O vírus aumenta a solidão e a depressão. Os coreanos chamam a essa depressão causada pela quarentena da sociedade de “Corona Blue”. Mais do que antes, a vida após a epidemia dependerá da sobrevivência. Vamos assemelhar-nos ao vírus, esse ser “não morto” que se contenta em sobreviver e em reproduzir-se, sem realmente viver.

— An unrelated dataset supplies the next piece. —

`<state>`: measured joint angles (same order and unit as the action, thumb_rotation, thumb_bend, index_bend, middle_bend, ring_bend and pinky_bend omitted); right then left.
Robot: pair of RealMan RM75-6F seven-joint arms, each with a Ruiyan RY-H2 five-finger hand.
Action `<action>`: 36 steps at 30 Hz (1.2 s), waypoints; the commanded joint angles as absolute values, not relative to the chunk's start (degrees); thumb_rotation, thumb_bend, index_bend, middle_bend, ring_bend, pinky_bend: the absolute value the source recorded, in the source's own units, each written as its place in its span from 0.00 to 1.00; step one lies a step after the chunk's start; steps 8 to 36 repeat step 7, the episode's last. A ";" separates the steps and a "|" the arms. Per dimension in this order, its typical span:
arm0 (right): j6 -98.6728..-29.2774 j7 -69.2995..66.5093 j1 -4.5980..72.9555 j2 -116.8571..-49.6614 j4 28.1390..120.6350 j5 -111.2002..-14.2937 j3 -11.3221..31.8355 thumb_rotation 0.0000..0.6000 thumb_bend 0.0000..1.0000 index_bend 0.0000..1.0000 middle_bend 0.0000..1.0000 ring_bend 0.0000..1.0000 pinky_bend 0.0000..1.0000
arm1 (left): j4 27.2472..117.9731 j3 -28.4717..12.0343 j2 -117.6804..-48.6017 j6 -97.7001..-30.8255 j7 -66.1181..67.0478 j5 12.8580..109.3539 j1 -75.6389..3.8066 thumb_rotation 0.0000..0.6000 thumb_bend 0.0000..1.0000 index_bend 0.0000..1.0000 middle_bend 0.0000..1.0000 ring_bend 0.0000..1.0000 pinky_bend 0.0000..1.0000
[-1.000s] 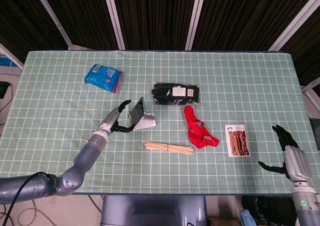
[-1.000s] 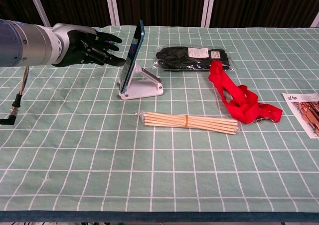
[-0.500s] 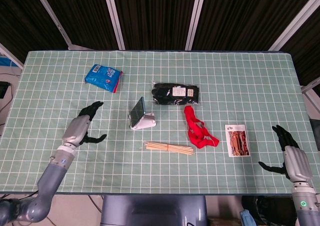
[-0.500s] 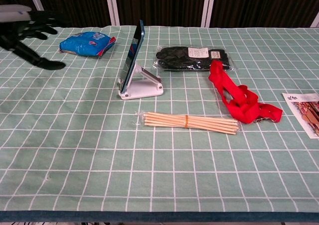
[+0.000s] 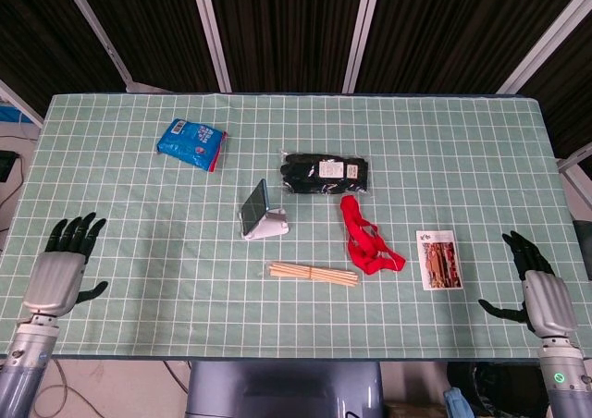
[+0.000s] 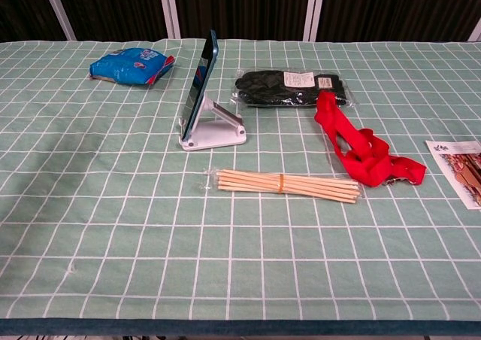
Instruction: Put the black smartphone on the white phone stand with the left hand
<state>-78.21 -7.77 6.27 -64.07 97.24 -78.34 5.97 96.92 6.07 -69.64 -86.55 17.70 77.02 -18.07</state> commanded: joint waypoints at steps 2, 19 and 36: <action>-78.41 -7.53 6.21 -64.14 97.20 -78.53 5.90 1.00 0.12 0.00 0.00 0.00 0.15 | 94.88 6.90 -70.05 -87.82 16.61 78.09 -15.33 1.00 0.10 0.00 0.00 0.00 0.00; -78.67 -7.39 6.12 -64.15 97.05 -78.79 5.83 1.00 0.12 0.00 0.00 0.00 0.15 | 95.11 5.70 -69.76 -87.13 15.61 77.92 -14.44 1.00 0.10 0.00 0.00 0.00 0.00; -78.67 -7.39 6.12 -64.15 97.05 -78.79 5.83 1.00 0.12 0.00 0.00 0.00 0.15 | 95.11 5.70 -69.76 -87.13 15.61 77.92 -14.44 1.00 0.10 0.00 0.00 0.00 0.00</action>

No que diz respeito aos mercados financeiros, Byuang diz-nos que as tensões extremas da economia mundial tornam o financiamento vulnerável. Apesar do constante crescimento dos índices do mercado de acções nos últimos anos, a política monetária aventureira dos bancos emissores criou um pânico contido, pronto a explodir. O vírus é, sem dúvida, apenas a gota de água que faz o copo transbordar. O medo que cria não produz pânico nos mercados financeiros: revela um pânico intrínseco. O acidente podia ter ocorrido sem um vírus. Além disso, o vírus talvez seja apenas um precursor de uma falha muito maior.
Byuang conclui dizendo que o choque pandémico ameaça impor, à escala mundial, uma biopolítica digital reforçada por um sistema de controle e vigilância dos nossos corpos, uma sociedade disciplinar na qual o nosso estado de saúde será vigiado permanentemente. Não é de excluir que nos sintamos livres dentro deste regime de vigilância biopolítica. Será que essas medidas poderão proteger a nossa saúde?  Será o Ocidente forçado pelo choque pandémico a renunciar aos seus princípios liberais? Será que a ameaça de um regime biopolítico de quarentena poderá restringir permanentemente as nossas liberdades? Será a China o futuro da Europa?